[INPUT DATA — start]

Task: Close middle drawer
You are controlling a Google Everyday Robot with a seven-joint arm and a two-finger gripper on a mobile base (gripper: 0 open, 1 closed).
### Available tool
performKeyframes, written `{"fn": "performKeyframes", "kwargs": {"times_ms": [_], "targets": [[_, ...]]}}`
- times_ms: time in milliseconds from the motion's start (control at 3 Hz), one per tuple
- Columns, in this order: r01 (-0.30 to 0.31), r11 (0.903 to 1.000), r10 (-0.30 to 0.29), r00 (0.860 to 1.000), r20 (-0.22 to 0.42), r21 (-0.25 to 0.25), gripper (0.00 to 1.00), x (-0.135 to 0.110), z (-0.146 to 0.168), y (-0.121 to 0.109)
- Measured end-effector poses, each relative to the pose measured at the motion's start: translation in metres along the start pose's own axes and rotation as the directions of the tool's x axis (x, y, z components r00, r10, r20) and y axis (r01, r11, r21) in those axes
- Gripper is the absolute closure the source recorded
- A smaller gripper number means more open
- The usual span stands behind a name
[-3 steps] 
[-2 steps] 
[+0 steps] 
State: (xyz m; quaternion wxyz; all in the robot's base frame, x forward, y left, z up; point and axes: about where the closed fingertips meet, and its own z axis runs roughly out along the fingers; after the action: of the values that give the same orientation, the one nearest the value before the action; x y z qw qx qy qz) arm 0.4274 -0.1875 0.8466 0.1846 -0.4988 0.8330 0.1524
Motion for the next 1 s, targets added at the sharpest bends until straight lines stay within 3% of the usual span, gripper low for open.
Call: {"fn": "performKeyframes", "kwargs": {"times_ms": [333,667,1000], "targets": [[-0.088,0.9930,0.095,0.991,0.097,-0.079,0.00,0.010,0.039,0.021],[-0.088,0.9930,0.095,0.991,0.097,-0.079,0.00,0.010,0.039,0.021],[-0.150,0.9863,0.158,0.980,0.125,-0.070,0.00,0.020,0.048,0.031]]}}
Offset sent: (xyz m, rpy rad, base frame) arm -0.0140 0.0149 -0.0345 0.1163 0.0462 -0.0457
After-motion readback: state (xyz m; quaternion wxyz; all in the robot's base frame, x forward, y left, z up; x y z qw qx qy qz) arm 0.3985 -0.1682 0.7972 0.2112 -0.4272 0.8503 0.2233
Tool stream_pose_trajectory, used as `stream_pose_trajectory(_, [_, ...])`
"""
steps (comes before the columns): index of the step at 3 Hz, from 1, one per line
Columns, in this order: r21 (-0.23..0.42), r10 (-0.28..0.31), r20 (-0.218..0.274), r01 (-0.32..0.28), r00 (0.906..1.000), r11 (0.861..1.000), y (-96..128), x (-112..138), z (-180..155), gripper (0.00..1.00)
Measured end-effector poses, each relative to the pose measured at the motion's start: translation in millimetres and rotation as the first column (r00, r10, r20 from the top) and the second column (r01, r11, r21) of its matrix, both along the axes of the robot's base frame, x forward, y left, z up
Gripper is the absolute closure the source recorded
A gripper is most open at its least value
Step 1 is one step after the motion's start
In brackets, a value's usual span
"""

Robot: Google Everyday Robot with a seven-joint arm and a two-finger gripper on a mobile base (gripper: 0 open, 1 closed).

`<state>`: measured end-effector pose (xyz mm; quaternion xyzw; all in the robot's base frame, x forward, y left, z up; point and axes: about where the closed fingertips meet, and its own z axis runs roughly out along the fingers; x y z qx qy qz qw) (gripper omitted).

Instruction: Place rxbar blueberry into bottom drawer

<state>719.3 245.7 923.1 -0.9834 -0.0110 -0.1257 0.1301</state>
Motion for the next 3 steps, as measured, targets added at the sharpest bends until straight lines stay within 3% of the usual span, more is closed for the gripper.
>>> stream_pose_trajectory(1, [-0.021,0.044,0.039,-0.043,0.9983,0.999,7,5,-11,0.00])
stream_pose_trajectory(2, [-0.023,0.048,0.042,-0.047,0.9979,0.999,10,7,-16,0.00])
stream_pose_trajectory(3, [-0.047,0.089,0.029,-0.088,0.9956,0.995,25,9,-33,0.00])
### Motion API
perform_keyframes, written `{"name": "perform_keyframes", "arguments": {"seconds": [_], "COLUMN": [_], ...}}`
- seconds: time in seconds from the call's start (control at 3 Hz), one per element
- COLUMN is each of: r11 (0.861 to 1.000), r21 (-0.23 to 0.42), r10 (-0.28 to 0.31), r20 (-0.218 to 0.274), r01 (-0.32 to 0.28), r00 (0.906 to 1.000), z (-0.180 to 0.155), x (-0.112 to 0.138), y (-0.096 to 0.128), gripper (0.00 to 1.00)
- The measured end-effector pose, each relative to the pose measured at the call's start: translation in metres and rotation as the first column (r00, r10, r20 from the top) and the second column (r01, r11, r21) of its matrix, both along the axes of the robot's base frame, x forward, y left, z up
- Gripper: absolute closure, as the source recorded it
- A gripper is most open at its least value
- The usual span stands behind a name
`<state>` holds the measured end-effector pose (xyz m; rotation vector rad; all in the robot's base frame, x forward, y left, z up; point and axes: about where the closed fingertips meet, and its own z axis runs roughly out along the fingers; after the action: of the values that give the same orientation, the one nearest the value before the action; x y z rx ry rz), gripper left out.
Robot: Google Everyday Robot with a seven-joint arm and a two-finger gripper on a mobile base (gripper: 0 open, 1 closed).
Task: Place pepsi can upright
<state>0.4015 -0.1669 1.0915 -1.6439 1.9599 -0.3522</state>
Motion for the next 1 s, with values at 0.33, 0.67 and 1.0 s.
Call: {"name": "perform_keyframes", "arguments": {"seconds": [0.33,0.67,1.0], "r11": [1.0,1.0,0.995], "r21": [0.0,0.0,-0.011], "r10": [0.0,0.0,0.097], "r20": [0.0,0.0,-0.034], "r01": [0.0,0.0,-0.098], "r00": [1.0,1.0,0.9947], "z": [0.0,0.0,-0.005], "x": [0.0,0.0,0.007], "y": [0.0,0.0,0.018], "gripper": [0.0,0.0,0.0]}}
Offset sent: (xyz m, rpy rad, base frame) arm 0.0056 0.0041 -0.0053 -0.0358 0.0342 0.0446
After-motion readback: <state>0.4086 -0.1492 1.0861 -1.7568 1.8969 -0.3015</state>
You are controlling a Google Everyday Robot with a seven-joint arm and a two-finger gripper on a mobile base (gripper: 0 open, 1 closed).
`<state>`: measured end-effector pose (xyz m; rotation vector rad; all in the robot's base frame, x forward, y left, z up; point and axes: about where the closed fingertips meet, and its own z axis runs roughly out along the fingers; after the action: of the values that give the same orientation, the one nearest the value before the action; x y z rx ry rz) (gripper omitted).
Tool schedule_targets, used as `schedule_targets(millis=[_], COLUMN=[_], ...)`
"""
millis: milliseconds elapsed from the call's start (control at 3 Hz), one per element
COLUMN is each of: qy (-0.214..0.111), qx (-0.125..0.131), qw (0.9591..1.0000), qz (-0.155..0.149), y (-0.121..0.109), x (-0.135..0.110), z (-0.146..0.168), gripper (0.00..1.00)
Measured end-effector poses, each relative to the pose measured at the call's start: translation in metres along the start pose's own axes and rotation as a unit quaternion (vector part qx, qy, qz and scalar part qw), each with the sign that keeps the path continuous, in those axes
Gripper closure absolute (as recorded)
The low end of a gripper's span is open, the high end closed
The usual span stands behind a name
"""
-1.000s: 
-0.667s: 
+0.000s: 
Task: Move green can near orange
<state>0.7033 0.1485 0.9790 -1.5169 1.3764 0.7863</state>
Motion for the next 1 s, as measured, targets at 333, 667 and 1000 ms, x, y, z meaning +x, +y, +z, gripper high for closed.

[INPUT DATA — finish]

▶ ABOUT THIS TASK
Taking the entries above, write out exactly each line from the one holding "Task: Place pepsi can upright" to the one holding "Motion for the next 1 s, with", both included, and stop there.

▶ ANSWER SECTION
Task: Place pepsi can upright
<state>0.4015 -0.1669 1.0915 -1.6439 1.9599 -0.3522</state>
Motion for the next 1 s, with values at 0.33, 0.67 and 1.0 s.

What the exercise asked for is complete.